**PROBLEM:**
All the entries, exactly as they read, must be written out again.

**Recorded data:**
• • • •

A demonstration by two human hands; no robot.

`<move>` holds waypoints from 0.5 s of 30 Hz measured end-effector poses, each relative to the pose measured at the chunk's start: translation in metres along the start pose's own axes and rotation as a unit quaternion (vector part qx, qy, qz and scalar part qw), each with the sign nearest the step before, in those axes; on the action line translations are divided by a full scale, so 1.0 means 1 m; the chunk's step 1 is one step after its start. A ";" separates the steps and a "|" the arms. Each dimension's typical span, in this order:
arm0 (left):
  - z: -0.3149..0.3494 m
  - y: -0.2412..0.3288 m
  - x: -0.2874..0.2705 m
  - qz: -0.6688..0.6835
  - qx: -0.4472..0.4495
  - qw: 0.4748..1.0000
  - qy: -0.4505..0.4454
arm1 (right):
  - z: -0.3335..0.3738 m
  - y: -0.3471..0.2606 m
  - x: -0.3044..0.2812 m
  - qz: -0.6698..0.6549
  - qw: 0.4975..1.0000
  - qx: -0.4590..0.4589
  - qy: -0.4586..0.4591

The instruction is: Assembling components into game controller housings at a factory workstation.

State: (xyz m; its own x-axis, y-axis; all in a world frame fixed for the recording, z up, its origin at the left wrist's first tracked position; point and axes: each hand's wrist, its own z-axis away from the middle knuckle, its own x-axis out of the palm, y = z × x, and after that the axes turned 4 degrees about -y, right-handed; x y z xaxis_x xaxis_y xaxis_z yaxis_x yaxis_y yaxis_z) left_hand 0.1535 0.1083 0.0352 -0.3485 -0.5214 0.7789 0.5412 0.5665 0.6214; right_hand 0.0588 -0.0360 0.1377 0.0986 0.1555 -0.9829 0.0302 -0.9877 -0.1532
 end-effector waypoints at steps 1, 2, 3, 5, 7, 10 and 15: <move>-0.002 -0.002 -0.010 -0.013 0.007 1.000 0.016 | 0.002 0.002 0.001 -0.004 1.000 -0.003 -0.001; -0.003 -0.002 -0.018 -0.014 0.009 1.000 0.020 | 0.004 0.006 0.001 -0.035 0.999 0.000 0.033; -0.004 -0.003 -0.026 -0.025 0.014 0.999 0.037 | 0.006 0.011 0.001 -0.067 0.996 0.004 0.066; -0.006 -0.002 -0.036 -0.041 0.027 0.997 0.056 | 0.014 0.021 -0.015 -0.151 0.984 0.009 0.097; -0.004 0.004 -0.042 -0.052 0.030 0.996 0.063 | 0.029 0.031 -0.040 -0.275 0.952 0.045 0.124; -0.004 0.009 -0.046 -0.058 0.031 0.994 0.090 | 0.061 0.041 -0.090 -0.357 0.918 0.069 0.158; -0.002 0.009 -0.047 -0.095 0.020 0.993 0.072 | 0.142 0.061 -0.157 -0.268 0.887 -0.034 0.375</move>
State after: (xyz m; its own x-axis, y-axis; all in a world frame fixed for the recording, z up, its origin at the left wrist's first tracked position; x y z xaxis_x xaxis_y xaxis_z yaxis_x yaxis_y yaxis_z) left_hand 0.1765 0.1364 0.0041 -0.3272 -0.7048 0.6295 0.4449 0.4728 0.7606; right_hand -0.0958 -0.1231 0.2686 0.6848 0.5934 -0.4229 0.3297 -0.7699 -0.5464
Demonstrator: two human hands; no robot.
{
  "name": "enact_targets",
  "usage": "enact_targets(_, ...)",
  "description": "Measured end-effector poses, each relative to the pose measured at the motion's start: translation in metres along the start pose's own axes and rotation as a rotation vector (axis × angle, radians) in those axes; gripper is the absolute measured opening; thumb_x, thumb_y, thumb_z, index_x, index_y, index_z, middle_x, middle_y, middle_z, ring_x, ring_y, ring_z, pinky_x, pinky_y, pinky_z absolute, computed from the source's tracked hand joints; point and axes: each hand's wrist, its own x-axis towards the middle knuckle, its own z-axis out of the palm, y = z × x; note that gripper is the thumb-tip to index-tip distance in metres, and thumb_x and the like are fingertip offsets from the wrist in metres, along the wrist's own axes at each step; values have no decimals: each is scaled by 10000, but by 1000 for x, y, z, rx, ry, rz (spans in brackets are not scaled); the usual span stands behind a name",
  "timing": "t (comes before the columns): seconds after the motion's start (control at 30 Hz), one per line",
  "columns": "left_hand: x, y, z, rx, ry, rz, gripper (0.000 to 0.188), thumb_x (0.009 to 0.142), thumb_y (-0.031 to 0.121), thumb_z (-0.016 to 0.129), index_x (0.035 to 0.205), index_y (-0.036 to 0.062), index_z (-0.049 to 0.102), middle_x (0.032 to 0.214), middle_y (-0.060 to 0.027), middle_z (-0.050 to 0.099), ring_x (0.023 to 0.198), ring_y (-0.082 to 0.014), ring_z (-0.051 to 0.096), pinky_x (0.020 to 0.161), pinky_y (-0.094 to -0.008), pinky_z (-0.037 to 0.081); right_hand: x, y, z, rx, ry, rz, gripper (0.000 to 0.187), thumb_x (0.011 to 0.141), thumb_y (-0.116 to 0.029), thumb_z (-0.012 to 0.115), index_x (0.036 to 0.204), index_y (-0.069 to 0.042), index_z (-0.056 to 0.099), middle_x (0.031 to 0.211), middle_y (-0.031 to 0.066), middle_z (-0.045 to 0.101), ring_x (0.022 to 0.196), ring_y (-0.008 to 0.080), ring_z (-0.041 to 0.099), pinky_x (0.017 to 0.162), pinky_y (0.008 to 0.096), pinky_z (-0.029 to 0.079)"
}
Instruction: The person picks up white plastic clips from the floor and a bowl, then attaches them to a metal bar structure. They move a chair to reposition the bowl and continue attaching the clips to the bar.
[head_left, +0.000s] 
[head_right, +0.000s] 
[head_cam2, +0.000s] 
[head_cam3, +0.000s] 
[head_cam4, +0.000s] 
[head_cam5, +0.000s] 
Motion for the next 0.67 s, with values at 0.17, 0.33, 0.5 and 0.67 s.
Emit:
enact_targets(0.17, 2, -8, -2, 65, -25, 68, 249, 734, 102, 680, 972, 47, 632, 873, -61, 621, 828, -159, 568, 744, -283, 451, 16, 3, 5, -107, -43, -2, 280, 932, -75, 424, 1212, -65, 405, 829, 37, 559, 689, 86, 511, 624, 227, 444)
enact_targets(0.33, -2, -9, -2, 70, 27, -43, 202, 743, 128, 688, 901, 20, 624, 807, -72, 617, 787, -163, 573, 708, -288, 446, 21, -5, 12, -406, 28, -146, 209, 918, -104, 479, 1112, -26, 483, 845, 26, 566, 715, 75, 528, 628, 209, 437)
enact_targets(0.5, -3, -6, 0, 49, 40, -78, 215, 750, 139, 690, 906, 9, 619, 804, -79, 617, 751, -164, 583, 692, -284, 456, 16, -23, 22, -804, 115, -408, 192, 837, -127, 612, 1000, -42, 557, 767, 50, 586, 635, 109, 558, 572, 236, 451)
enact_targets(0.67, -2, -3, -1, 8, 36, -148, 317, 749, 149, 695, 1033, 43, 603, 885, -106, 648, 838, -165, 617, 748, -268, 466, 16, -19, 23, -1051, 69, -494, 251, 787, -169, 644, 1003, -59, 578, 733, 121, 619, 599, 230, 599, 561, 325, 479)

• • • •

**FINISHED EXERCISE:**
A demonstration by two human hands; no robot.

`<move>` holds waypoints from 0.5 s of 30 Hz measured end-effector poses, each relative to the pose measured at the chunk's start: translation in metres along the start pose's own axes and rotation as a unit quaternion (vector part qx, qy, qz and scalar part qw), each with the sign nearest the step before, in those axes; on the action line translations are divided by a full scale, so 1.0 means 1 m; the chunk's step 1 is one step after its start. A ";" separates the steps and a "|" the arms. Each dimension's typical span, in this order:
arm0 (left):
  - z: -0.3149..0.3494 m
  - y: -0.2412..0.3288 m
  - x: -0.2874..0.2705 m
  - qz: -0.6688..0.6835
  - qx: -0.4472..0.4495
  - qw: 0.4748..1.0000
  - qy: -0.4505..0.4454
arm1 (right):
  - z: -0.3335..0.3738 m
  - y: -0.3471..0.2606 m
  - x: -0.3044..0.2812 m
  - qz: -0.6698..0.6549
  - qw: 0.4975..1.0000
  - qx: -0.4590..0.4589
  - qy: -0.4586..0.4591

The instruction is: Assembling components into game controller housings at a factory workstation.

State: (xyz m; its own x-axis, y-axis; all in a world frame fixed for the recording, z up, its origin at the left wrist's first tracked position; point and axes: each hand's wrist, its own z-axis away from the middle knuckle, its own x-axis out of the palm, y = z × x, and after that the axes turned 4 degrees about -y, right-handed; x y z xaxis_x xaxis_y xaxis_z yaxis_x yaxis_y yaxis_z) left_hand 0.1535 0.1083 0.0352 -0.3485 -0.5214 0.7789 0.5412 0.5665 0.6214; right_hand 0.0588 -0.0360 0.1377 0.0986 0.1555 -0.9829 0.0302 -0.9877 -0.1532
 end-effector waypoints at steps 1, 2, 3, 5, 7, 10 and 15: <move>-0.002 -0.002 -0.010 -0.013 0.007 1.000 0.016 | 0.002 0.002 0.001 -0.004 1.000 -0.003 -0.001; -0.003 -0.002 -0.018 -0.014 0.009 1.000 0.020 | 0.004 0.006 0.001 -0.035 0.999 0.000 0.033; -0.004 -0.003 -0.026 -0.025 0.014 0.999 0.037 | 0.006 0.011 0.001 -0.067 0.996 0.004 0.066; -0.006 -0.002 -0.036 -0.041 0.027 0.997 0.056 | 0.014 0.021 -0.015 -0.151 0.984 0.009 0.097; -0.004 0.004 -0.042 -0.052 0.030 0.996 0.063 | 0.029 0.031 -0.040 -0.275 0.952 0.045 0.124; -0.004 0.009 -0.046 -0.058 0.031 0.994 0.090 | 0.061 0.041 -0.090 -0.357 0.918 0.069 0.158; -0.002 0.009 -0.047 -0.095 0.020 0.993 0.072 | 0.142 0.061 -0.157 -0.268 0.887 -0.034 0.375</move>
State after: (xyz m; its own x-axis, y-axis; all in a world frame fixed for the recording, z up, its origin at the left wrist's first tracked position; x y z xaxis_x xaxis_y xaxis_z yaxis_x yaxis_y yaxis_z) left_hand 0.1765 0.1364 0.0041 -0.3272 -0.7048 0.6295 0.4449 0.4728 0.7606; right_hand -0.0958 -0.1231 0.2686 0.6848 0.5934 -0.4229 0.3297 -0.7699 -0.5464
Demonstrator: two human hands; no robot.
{
  "name": "enact_targets",
  "usage": "enact_targets(_, ...)",
  "description": "Measured end-effector poses, each relative to the pose measured at the motion's start: translation in metres along the start pose's own axes and rotation as a rotation vector (axis × angle, radians) in those axes; gripper is the absolute measured opening; thumb_x, thumb_y, thumb_z, index_x, index_y, index_z, middle_x, middle_y, middle_z, ring_x, ring_y, ring_z, pinky_x, pinky_y, pinky_z absolute, computed from the source's tracked hand joints; point and axes: each hand's wrist, its own x-axis towards the middle knuckle, its own z-axis out of the palm, y = z × x; note that gripper is the thumb-tip to index-tip distance in metres, and thumb_x and the like are fingertip offsets from the wrist in metres, along the wrist's own axes at each step; values have no decimals: each is scaled by 10000, but by 1000 for x, y, z, rx, ry, rz (spans in brackets are not scaled); the usual span stands behind a name",
  "timing": "t (comes before the columns): seconds after the motion's start (control at 30 Hz), one per line",
  "columns": "left_hand: x, y, z, rx, ry, rz, gripper (0.000 to 0.188), thumb_x (0.009 to 0.142), thumb_y (-0.031 to 0.121), thumb_z (-0.016 to 0.129), index_x (0.035 to 0.205), index_y (-0.036 to 0.062), index_z (-0.049 to 0.102), middle_x (0.032 to 0.214), middle_y (-0.060 to 0.027), middle_z (-0.050 to 0.099), ring_x (0.023 to 0.198), ring_y (-0.082 to 0.014), ring_z (-0.051 to 0.096), pinky_x (0.020 to 0.161), pinky_y (-0.094 to -0.008), pinky_z (-0.037 to 0.081); right_hand: x, y, z, rx, ry, rz, gripper (0.000 to 0.187), thumb_x (0.011 to 0.141), thumb_y (-0.116 to 0.029), thumb_z (-0.012 to 0.115), index_x (0.036 to 0.204), index_y (-0.069 to 0.042), index_z (-0.056 to 0.099), middle_x (0.031 to 0.211), middle_y (-0.031 to 0.066), middle_z (-0.045 to 0.101), ring_x (0.022 to 0.196), ring_y (-0.008 to 0.080), ring_z (-0.041 to 0.099), pinky_x (0.017 to 0.162), pinky_y (0.008 to 0.096), pinky_z (-0.029 to 0.079)"
}
Instruction: The person picks up white plastic clips from the floor and a bowl, then attaches them to a metal bar structure. They move a chair to reposition the bowl and continue attaching the clips to the bar.
[head_left, +0.000s] 
[head_right, +0.000s] 
[head_cam2, +0.000s] 
[head_cam3, +0.000s] 
[head_cam4, +0.000s] 
[head_cam5, +0.000s] 
Motion for the next 0.67 s, with values at 0.17, 0.33, 0.5 and 0.67 s.
Emit:
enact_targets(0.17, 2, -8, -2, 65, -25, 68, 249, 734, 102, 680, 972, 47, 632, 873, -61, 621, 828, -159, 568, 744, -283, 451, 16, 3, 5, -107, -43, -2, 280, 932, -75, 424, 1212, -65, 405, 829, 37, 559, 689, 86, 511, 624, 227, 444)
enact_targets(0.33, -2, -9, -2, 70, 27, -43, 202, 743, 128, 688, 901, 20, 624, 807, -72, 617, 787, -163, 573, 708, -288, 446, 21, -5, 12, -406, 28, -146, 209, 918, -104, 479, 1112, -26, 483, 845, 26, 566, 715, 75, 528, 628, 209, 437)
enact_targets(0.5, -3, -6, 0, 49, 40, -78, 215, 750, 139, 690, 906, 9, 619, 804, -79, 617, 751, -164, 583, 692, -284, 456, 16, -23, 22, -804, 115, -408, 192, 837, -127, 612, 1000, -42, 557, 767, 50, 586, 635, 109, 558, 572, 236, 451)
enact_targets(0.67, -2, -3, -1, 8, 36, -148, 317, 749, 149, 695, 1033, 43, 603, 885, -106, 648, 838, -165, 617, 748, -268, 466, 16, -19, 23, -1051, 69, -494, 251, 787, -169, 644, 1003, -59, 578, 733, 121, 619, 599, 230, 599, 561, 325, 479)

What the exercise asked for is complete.